Directions for this task ▸
Produce word for word the lines of the data below running from the one that has "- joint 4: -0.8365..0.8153" to the one that has "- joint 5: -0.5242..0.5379", inclusive, and no others.

Extracted data entries ▸
:::

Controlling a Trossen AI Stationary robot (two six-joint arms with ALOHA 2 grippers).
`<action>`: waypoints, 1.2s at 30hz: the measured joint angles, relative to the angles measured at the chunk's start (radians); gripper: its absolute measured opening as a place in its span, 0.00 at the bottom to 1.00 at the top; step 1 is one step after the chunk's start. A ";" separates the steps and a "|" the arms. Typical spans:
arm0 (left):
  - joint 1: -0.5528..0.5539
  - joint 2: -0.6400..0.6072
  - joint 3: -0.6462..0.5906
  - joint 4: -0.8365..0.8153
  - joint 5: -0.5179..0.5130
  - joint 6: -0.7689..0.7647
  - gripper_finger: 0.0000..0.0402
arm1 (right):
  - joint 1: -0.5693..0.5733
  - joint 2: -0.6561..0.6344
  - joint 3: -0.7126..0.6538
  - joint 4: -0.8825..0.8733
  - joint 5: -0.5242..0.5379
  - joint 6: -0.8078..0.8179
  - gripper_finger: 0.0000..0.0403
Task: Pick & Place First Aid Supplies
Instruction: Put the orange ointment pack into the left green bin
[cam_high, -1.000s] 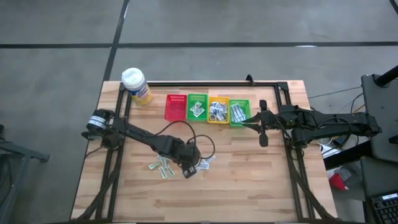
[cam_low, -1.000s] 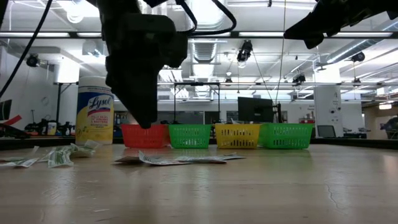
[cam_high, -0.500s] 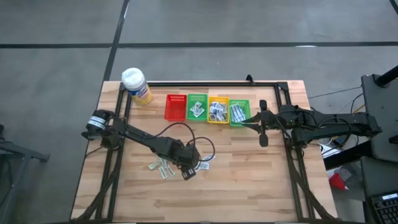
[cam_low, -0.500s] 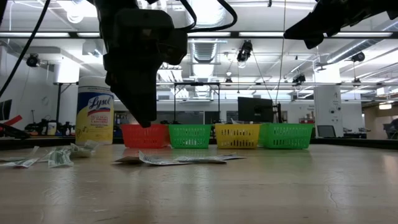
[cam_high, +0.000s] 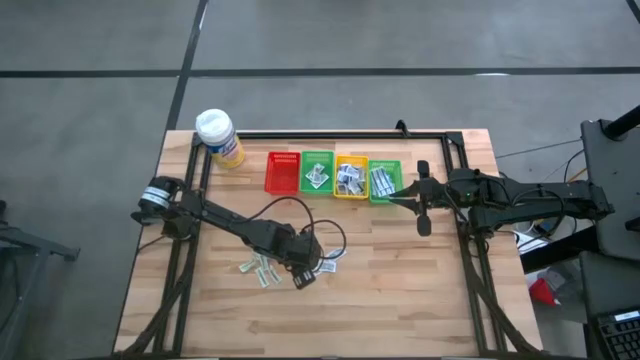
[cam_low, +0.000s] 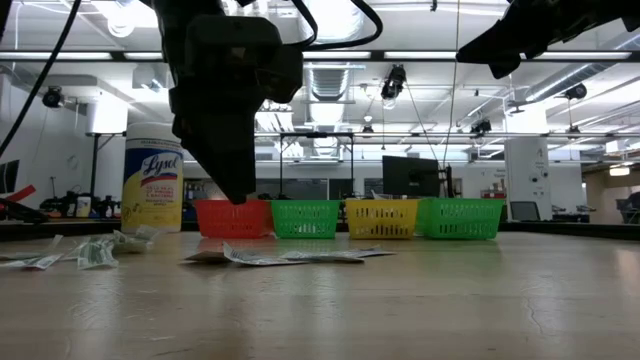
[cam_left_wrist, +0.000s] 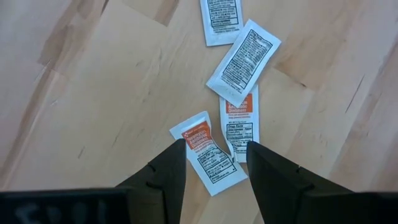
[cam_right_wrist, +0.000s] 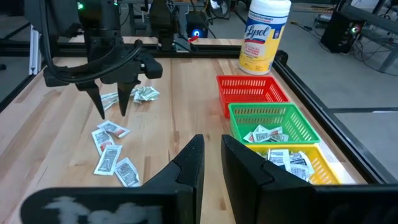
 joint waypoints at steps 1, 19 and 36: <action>0.000 0.000 0.000 0.000 -0.001 0.000 0.40 | 0.000 0.000 0.000 0.000 0.000 0.000 0.13; 0.007 0.074 0.000 0.005 -0.028 -0.136 0.40 | 0.000 0.000 0.000 0.000 0.000 0.000 0.13; 0.007 0.085 0.000 0.011 0.011 -0.234 0.41 | 0.000 0.000 0.000 0.000 0.000 0.001 0.13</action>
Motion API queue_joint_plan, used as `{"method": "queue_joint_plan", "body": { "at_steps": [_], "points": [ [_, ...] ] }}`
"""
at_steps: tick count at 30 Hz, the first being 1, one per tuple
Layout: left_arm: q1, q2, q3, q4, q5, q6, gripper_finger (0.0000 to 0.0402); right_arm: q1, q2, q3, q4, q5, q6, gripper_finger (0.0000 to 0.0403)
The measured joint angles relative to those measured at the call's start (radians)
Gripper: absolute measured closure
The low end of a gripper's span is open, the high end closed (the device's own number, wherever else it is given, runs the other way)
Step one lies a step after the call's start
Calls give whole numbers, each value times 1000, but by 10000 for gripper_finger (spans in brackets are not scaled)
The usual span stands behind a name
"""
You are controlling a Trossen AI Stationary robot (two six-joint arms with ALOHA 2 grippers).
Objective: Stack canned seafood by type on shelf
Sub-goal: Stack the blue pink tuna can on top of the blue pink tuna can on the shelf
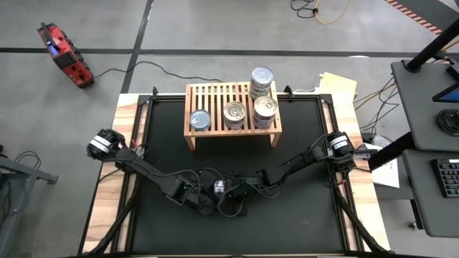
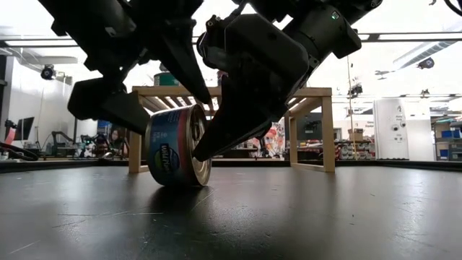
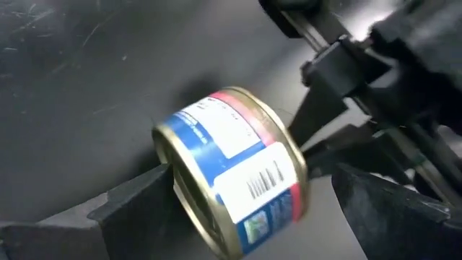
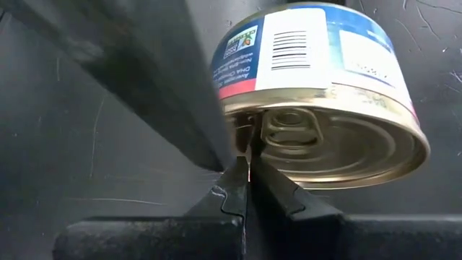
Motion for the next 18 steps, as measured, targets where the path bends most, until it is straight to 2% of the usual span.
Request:
{"method": "queue_joint_plan", "body": {
  "at_steps": [7,10,14,18],
  "points": [
    [2,58,0,1,15,-53,42,0,0,0,0,0,-7,394],
    [1,71,5,1,28,-58,57,0,0,0,-3,0,-8,394],
    [1,71,11,3,29,-53,107,0,0,0,-8,0,-8,394],
    [1,69,20,2,29,-49,186,0,0,0,-10,0,-8,394]
  ]
}}
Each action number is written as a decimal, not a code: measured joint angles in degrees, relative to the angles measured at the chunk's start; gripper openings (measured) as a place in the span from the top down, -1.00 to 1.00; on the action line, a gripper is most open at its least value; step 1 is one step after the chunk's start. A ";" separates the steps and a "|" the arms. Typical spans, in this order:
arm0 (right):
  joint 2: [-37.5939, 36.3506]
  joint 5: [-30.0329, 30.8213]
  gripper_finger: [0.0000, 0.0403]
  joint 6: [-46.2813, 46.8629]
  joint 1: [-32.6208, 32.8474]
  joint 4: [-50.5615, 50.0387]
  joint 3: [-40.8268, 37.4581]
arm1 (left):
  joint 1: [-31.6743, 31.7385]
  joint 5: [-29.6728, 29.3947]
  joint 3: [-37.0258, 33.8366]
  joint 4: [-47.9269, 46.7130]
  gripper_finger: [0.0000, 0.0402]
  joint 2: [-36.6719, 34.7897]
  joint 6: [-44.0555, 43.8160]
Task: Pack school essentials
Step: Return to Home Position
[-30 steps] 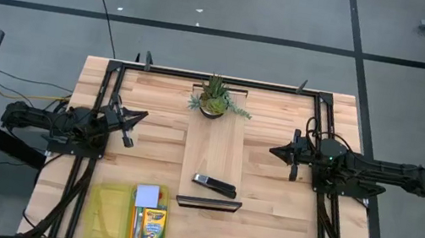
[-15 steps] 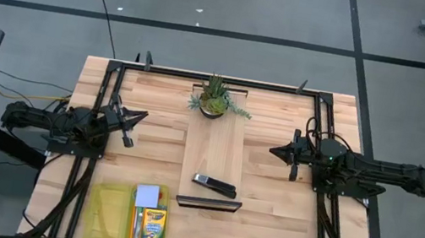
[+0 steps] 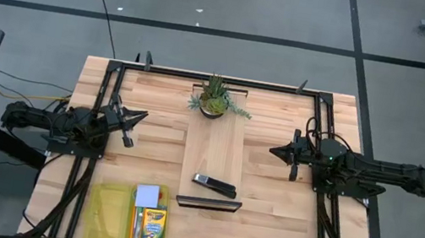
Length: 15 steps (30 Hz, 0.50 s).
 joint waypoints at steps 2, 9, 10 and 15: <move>0.00 0.00 0.97 0.00 -0.01 0.00 0.00 | 0.00 -0.01 0.00 0.00 0.83 0.01 0.00; 0.00 0.00 0.97 0.00 0.00 0.00 0.00 | -0.02 0.01 0.00 0.00 0.88 0.01 0.00; 0.00 0.00 0.97 0.00 -0.01 0.00 0.00 | 0.00 0.01 0.00 0.01 0.88 0.01 0.00; 0.00 0.00 0.97 0.00 0.00 0.00 0.00 | -0.01 0.00 0.00 -0.01 0.84 0.01 0.00</move>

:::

Response below ▸
  - joint 4: -0.8365..0.8153
  - joint 5: -0.5179..0.5130
  - joint 6: -0.7689..0.7647
  - gripper_finger: 0.0000..0.0402
arm1 (right):
  - joint 1: -0.5693..0.5733
  - joint 2: -0.6561..0.6344
  - joint 3: -0.7126..0.6538
  - joint 4: -0.8825..0.8733
  - joint 5: -0.5242..0.5379

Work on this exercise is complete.